▸ **Exercise**: Please output the listing exactly as it stands, but omit any images.
··· Collected material ···
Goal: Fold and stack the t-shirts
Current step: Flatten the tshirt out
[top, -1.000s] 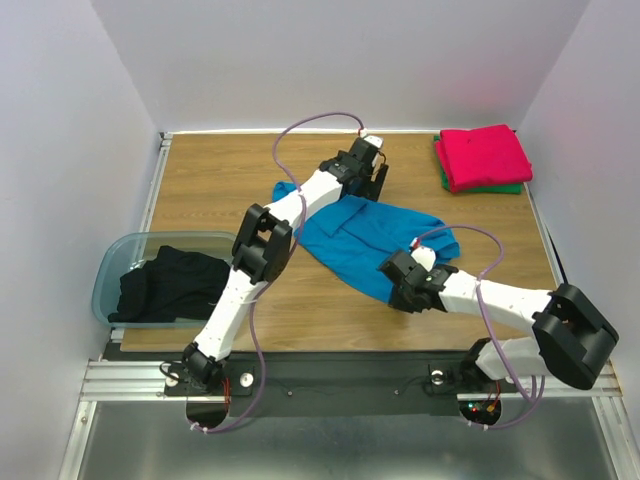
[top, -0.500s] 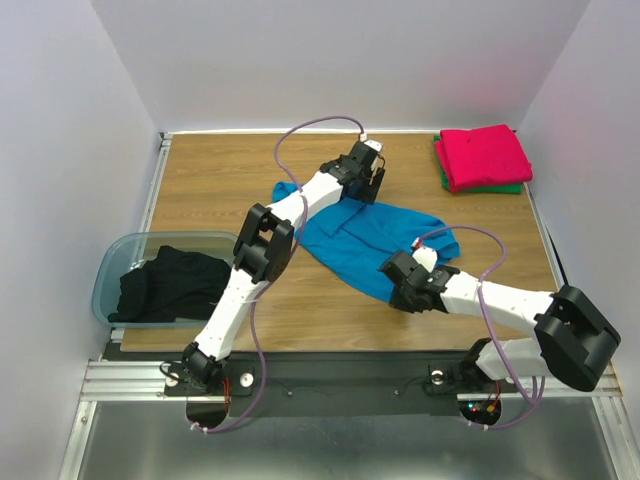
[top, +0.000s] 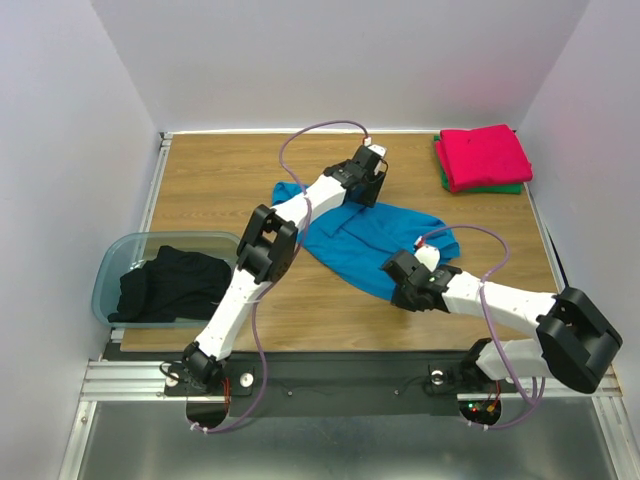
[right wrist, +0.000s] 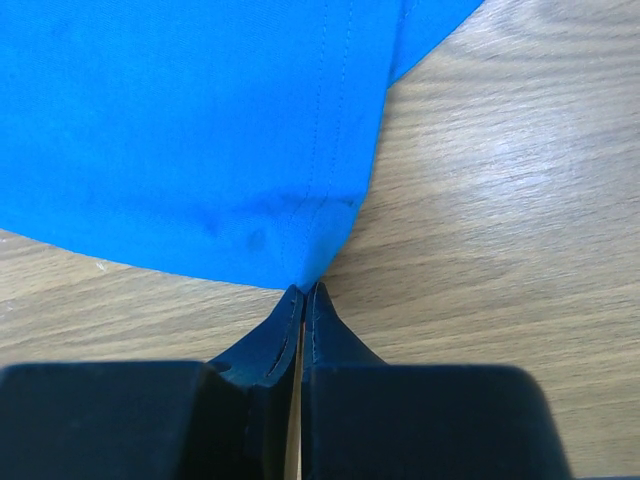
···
▸ **Result for this task**:
Goal: Fold and stack the t-shirts
Current step: Flatten the tshirt out
[top, -1.000s] 
[top, -0.500s] 
[top, +0.000s] 
[right wrist, +0.000s] 

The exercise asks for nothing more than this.